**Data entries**
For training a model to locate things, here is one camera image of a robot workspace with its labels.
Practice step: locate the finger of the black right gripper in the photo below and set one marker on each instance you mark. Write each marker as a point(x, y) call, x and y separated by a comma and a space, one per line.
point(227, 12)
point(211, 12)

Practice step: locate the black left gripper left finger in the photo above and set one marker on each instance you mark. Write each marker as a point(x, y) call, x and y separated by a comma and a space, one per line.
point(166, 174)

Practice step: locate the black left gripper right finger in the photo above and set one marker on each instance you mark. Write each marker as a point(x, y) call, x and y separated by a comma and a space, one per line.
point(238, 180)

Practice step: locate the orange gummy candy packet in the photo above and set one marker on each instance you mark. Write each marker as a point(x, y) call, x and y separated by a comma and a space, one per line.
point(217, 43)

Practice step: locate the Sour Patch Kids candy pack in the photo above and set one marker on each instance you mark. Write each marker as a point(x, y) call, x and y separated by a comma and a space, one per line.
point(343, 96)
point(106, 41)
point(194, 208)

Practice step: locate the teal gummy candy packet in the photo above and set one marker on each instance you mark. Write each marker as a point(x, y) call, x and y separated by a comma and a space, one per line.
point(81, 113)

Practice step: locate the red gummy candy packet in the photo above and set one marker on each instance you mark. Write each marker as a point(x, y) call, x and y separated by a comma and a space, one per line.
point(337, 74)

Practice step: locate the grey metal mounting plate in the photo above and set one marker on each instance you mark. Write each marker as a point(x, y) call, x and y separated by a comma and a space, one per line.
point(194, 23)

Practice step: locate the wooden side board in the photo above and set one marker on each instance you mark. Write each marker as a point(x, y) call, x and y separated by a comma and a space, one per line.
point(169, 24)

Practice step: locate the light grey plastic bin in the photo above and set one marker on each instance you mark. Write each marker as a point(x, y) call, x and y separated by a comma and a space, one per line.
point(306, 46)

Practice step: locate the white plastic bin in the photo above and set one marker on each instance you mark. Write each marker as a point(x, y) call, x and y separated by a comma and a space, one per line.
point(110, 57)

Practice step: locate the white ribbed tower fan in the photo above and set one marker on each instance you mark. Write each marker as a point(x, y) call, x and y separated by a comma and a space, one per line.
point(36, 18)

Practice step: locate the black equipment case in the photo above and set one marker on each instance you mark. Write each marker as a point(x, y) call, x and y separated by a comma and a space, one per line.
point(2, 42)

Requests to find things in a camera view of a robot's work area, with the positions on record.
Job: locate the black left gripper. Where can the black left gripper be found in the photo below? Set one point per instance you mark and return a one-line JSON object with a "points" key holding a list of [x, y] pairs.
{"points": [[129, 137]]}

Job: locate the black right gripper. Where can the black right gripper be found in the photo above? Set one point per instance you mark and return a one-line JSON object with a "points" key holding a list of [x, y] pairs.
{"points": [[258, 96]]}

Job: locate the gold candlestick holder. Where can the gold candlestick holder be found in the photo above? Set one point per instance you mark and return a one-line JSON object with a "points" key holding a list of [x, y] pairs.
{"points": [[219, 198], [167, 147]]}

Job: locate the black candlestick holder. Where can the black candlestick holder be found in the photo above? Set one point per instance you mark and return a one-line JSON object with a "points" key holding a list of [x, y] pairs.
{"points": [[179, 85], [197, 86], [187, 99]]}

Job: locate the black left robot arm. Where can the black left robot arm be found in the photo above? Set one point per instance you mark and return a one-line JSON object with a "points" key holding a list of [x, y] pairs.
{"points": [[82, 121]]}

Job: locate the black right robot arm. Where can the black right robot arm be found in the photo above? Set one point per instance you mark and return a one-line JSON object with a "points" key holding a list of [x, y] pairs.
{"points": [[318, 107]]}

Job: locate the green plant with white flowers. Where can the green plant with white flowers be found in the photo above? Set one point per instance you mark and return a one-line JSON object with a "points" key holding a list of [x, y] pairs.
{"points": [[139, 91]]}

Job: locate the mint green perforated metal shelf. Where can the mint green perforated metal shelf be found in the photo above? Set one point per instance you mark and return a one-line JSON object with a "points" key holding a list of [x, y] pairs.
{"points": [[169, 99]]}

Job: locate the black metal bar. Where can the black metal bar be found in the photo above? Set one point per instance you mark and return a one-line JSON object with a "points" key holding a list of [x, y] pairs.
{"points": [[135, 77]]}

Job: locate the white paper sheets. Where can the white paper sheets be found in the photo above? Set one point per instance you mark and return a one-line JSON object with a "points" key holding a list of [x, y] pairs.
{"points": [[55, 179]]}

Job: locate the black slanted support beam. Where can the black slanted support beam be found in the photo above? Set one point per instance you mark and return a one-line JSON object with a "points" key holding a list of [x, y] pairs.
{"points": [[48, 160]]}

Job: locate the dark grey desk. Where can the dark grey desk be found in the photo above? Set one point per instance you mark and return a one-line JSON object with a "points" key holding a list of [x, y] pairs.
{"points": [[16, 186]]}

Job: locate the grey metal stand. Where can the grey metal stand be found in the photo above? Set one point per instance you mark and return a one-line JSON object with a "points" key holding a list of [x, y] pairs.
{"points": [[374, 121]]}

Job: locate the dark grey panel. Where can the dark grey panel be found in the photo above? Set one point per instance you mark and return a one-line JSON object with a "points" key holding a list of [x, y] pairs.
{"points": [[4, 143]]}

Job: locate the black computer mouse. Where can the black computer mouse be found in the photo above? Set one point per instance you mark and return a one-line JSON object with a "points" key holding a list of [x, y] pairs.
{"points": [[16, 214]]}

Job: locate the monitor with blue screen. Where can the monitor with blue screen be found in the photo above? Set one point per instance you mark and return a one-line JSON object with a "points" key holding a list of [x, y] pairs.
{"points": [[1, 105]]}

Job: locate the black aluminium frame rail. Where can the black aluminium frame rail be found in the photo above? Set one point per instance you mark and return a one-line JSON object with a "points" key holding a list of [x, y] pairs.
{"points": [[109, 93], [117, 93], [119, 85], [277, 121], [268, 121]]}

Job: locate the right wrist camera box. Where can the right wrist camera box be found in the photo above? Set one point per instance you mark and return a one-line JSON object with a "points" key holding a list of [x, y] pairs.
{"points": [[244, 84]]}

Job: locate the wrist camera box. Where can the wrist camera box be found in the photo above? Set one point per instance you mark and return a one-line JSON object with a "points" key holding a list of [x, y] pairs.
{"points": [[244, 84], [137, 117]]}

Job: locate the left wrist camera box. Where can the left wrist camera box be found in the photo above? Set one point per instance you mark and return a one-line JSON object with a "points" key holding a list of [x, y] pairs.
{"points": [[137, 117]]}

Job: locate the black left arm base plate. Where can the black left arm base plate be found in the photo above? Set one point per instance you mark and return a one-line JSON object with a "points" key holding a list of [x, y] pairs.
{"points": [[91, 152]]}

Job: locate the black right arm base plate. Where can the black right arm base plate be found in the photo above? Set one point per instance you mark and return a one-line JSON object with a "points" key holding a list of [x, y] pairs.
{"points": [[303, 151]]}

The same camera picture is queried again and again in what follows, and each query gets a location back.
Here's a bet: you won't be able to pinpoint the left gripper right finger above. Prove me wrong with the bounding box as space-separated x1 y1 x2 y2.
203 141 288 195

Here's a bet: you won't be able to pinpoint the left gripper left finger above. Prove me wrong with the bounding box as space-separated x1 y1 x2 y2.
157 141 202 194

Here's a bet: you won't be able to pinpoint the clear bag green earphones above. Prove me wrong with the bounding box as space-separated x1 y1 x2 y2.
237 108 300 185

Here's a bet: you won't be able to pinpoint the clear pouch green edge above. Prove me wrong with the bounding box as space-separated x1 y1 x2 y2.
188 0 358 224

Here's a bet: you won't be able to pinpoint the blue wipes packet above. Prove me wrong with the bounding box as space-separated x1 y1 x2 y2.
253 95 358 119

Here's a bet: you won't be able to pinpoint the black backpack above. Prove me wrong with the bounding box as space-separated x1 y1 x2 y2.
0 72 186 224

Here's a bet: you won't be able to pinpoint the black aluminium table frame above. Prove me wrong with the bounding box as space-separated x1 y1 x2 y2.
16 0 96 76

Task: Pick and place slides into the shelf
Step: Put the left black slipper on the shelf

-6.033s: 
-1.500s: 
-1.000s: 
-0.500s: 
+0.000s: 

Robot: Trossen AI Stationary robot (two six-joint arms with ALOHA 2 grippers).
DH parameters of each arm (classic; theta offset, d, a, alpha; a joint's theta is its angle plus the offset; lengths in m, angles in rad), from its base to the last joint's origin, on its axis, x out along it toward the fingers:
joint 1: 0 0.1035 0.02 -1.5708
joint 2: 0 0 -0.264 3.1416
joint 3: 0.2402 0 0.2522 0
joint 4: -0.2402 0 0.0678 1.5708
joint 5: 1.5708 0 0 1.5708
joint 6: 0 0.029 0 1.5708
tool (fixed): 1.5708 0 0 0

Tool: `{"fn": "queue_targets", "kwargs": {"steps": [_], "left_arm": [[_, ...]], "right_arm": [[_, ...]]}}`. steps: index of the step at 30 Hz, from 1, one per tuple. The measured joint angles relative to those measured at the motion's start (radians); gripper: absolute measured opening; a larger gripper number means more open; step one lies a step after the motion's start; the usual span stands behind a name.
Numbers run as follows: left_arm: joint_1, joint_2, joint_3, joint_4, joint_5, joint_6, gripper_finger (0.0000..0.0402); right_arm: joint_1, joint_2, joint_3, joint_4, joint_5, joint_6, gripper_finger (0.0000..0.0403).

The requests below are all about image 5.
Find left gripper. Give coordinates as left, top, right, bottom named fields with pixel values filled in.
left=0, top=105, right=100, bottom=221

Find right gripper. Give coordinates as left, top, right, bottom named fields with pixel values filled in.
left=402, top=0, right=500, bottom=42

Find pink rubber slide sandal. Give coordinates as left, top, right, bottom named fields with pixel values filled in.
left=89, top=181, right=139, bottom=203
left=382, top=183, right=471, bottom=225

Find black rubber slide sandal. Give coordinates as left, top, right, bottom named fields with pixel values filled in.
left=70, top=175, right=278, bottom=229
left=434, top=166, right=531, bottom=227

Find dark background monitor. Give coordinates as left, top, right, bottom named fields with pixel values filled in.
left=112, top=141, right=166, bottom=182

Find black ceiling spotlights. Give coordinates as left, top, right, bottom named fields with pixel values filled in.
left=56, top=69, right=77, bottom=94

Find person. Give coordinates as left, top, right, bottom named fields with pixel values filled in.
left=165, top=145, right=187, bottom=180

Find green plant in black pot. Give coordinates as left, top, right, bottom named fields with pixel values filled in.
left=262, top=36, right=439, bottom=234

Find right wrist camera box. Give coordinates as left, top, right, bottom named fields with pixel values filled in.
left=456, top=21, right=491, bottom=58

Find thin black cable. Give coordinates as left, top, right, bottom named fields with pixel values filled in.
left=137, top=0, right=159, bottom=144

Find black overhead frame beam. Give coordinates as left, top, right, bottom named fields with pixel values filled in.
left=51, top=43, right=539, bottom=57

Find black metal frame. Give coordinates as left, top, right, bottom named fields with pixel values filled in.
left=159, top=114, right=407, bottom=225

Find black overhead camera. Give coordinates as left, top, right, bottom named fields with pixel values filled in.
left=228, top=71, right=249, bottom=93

**PROBLEM TO WORK ON**
Only the lines containing "things" are needed; copy each of them from the data.

**TASK RESPONSE**
For training a model to locate things, here is one camera image of a robot workspace with its labels.
Requests to find things in a camera view of a robot's work area, with the positions on record.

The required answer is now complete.